ASSIGNED TASK – Every line from the one containing "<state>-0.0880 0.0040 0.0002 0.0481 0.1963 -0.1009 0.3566" to the one containing "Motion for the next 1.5" in the records below, both included, must be set down exactly, and no other line.

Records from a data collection

----------

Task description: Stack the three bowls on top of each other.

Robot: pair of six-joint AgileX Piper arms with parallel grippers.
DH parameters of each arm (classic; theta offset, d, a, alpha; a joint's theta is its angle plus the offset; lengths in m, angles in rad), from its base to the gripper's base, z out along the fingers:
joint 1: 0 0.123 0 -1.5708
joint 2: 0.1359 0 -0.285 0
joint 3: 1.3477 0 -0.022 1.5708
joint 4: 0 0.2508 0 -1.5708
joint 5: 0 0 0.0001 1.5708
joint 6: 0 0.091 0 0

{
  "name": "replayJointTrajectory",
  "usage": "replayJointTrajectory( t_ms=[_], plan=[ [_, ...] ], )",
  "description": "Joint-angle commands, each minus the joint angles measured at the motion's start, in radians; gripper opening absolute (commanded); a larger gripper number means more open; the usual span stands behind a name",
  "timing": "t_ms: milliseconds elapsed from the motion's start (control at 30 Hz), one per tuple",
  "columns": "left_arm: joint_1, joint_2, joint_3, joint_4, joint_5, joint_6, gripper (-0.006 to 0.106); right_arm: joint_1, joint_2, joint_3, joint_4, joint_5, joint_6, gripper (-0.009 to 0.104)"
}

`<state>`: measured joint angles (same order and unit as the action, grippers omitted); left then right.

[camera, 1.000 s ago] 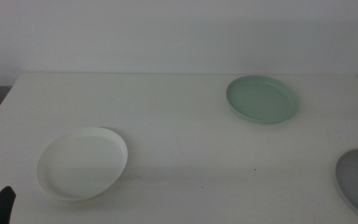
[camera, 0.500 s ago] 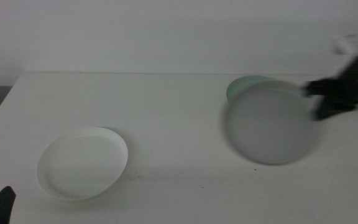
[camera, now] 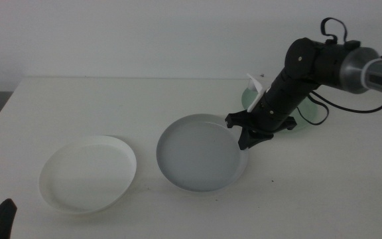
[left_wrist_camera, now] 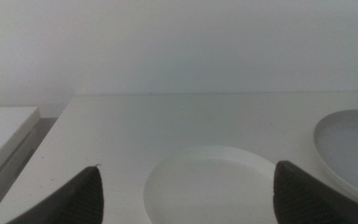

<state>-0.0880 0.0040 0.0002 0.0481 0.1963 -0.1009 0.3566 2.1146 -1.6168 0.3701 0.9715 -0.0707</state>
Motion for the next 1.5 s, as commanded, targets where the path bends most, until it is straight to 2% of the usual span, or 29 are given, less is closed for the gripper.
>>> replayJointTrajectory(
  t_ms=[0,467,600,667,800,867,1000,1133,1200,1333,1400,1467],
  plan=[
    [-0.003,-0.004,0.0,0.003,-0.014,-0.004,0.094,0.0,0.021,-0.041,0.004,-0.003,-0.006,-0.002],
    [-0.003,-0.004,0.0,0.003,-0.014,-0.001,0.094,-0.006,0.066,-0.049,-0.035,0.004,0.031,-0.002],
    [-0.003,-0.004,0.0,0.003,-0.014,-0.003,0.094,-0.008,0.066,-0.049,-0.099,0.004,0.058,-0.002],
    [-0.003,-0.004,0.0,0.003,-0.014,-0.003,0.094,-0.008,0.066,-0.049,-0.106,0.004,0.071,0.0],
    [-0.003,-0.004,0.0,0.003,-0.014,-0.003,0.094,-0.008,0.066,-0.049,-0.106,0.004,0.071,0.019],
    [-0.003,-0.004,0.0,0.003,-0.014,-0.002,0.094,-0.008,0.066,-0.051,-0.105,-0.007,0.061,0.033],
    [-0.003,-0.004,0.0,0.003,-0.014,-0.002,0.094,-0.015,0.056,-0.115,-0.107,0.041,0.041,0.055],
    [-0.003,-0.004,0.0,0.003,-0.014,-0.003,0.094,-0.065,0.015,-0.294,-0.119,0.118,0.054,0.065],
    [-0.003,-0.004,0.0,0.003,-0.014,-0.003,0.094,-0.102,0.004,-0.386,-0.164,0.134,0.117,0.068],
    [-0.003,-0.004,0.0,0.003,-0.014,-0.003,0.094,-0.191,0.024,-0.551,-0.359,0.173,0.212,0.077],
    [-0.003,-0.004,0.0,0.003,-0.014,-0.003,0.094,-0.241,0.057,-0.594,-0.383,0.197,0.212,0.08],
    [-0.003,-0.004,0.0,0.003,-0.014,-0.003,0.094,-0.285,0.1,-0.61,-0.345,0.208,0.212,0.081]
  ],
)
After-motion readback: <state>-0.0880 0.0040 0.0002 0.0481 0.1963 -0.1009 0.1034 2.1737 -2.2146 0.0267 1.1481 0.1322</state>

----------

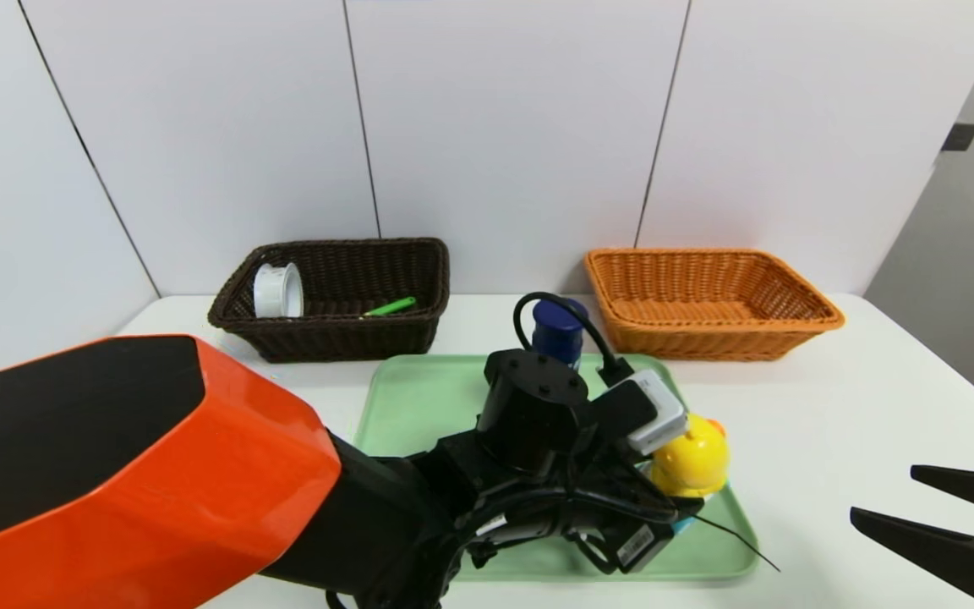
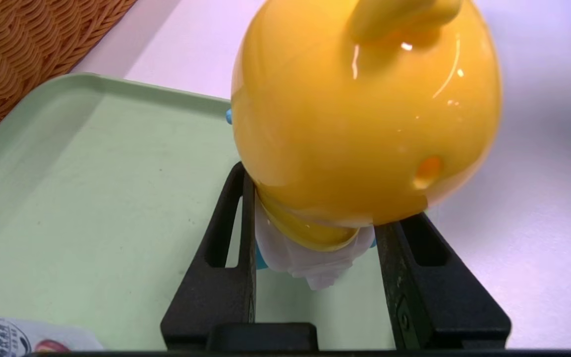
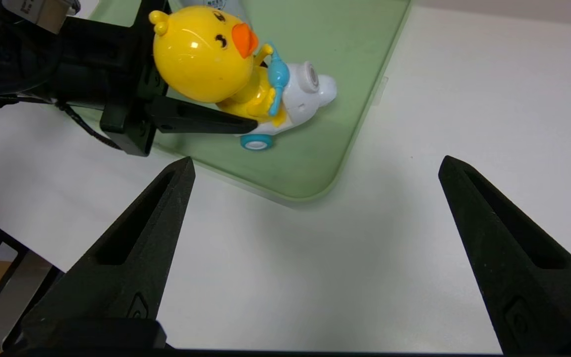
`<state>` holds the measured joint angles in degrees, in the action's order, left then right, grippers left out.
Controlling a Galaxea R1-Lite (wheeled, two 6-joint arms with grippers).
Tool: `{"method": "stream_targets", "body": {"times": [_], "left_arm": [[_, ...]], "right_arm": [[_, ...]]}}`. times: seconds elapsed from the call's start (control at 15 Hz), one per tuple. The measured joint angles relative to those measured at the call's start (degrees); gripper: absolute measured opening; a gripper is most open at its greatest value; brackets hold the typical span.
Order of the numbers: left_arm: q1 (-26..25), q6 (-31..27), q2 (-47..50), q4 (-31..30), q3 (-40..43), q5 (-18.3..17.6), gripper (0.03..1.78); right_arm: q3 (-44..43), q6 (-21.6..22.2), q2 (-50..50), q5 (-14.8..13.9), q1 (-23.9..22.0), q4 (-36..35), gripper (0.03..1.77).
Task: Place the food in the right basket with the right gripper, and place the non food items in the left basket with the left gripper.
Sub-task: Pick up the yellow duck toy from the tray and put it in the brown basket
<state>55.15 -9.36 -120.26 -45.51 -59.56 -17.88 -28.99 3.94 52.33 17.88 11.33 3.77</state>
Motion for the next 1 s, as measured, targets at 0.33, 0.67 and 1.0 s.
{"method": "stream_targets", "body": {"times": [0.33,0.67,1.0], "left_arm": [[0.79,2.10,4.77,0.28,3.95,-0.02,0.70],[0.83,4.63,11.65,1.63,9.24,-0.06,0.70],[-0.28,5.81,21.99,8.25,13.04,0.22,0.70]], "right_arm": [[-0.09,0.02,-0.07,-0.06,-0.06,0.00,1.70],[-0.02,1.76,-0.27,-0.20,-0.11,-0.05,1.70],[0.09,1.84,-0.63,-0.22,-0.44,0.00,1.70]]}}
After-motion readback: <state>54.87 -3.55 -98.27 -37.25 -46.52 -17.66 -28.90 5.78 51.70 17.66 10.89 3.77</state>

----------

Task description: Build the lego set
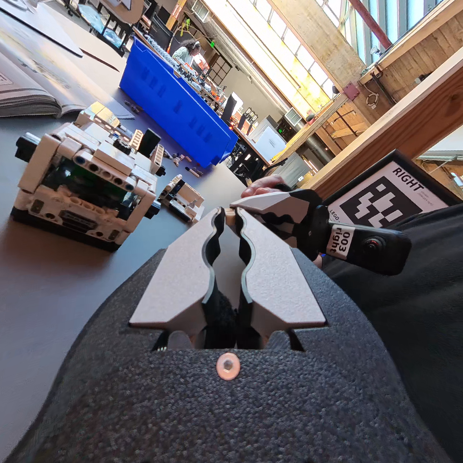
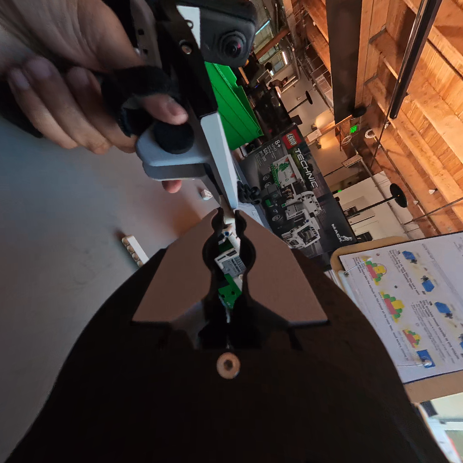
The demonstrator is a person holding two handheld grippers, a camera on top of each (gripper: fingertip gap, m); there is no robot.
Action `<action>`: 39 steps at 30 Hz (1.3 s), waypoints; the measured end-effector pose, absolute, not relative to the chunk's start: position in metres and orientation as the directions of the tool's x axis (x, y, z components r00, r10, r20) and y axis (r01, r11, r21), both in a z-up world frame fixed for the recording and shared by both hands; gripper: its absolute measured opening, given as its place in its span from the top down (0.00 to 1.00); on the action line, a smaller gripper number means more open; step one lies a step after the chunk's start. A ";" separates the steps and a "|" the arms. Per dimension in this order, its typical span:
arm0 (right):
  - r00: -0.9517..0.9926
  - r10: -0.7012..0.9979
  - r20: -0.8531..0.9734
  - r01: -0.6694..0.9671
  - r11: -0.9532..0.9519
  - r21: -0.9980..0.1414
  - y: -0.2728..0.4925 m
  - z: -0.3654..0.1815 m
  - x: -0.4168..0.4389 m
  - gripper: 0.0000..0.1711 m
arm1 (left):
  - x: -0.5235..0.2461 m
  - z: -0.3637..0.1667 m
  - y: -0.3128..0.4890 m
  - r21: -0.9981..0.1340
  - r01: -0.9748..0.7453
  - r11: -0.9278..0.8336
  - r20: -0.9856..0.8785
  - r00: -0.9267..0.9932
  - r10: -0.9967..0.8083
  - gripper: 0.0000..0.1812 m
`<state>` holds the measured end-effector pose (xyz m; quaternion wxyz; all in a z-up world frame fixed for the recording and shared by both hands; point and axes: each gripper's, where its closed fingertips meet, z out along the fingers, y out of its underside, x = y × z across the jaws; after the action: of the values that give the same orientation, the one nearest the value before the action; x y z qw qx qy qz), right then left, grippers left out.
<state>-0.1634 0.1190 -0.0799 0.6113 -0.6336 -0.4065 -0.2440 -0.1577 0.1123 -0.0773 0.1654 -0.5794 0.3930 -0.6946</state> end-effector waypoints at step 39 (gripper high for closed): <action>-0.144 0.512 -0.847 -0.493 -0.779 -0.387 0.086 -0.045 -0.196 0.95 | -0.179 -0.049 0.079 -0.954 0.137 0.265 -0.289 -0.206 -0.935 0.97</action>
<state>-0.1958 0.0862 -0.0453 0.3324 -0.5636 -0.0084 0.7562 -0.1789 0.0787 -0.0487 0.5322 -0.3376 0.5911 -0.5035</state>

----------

REPLY –
<state>-0.0880 0.0040 0.0002 0.0481 0.1963 -0.1009 0.3566 2.1146 -1.6168 0.3701 0.9715 -0.0707</state>
Motion for the next 1.5 s, as commanded, targets where the path bends most, until it is straight to 2% of the usual span, or 29 are given, less is closed for the gripper.

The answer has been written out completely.